The cells were fixed in 4% paraformaldehyde (Maokangbio, MM1504, Shanghai, China) at room temperature for 15 min, then subjected to permeating treatment with 0.3% Triton X-100 (Sigma-Aldrich, 93426, St. Louis, MO, USA) at room temperature for 15 min. After the blockade of 5% goat serum (C0265, Beyotime) at room temperature for 1 h, the cells were exposed to primary antibody against γ-H2AX (ab81299, 1:250, Abcam, Cambridge, UK) overnight at 4°C. Cells were then incubated with secondary antibodies (Goat Anti-Rabbit IgG H&L (Alexa Fluor® 488), ab150077, 1: 1000, Abcam) for 1 h at room temperature in the dark followed by staining of nuclei with 6-diamidino-2-phenylindole (DAPI; 100 ng/mL, D-1306, Thermo Fisher Scientific) for 10 min, with imaging conducted on a Leica fluorescence microscope (Leica, DMI4000B, Wetzlar, Germany).

2.18 Statistical Analysis

GraphPad Prism 8.0 (GraphPad Software Inc., V8.0, San Diego, CA, USA) and SPSS 26.0 (IBM Corporation, 26.0, Chicago, IL, USA) were adopted to analyze all in vitro experimental data from three independent biological replicates, summarized as the form of mean ± standard deviation. Student’s t-test was employed to evaluate statistical significance between two groups, whereas one-way Analysis of Variance (ANOVA) in combination with Tukey’s test was utilized for comparison among multiple groups. Survival was analyzed by the Kaplan-Meier method; predictive value was validated via ROC curves and the AUC. The relation between MTDH expression and clinicopathological parameters in patients with rectal cancer was evaluated using the Chi-square (χ2) test. A value of p < 0.05 was considered statistically significant.

3  Results

3.1 Feature Selection for Radio-Resistance Related Genes in CRC Using Machine Learning-Based Predictive Modeling

In our preliminary analysis to elucidate CRC radioresistance mechanisms, comparative transcriptomics of the GSE68204 cohort revealed 5963 DEGs distinguishing radiosensitive from radioresistant tissues (Fig. 1A). From the MSigDB database, 290 genes associated with radio-resistance were obtained. The intersection of DEGs with known radio-resistance genes yielded 21 overlapping candidates, which proceeded to predictive modeling (Fig. 1B). Using the GSE68204 dataset, we implemented 14 machine learning models and conducted external validation through GEO cohorts (Fig. 1C). SHAP-based summary plots delineated feature importance and directional effects across four optimal models (Fig. 1D). Notably, MTDH consistently demonstrated the highest predictive contribution in all models, establishing it as a pivotal radio-resistance gene in CRC.

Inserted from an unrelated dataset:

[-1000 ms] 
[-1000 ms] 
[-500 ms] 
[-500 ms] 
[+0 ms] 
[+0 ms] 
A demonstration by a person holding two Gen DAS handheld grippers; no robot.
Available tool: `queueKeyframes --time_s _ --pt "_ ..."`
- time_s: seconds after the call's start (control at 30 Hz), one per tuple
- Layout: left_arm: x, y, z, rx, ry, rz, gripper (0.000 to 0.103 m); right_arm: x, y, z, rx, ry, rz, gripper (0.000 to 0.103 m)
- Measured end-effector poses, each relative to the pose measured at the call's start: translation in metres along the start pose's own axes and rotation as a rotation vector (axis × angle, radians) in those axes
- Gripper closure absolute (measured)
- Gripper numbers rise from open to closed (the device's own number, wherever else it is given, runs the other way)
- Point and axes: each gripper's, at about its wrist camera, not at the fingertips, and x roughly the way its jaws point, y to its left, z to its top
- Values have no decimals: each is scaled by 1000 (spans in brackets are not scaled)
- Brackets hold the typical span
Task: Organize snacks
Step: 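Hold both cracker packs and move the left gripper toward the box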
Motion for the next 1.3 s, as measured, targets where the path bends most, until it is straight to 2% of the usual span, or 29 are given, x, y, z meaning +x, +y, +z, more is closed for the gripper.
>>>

Figure 1: Machine learning-based screening of key genes for colorectal cancer (CRC) radio-resistance. (A) Volcano plot of differentially expressed genes (DEGs) between radiosensitive tissues and radioresistant tumors in the GSE68204 dataset. (B) The 21 candidate genes were identified via venn diagram. (C) A total of 14 machine learning models and the Receiver Operating Characteristic (ROC) of each model across the GSE68204, GSE150082, GSE145037, and GSE35452 datasets. (D) Beeswarm plot of SHapley Additive exPlanations (SHAP) values (shows how and how much each gene influences the predictions) in the top-performing machine learning models (GlmBoost, XgBoost, Ranger, and Stepglm) across all cohorts.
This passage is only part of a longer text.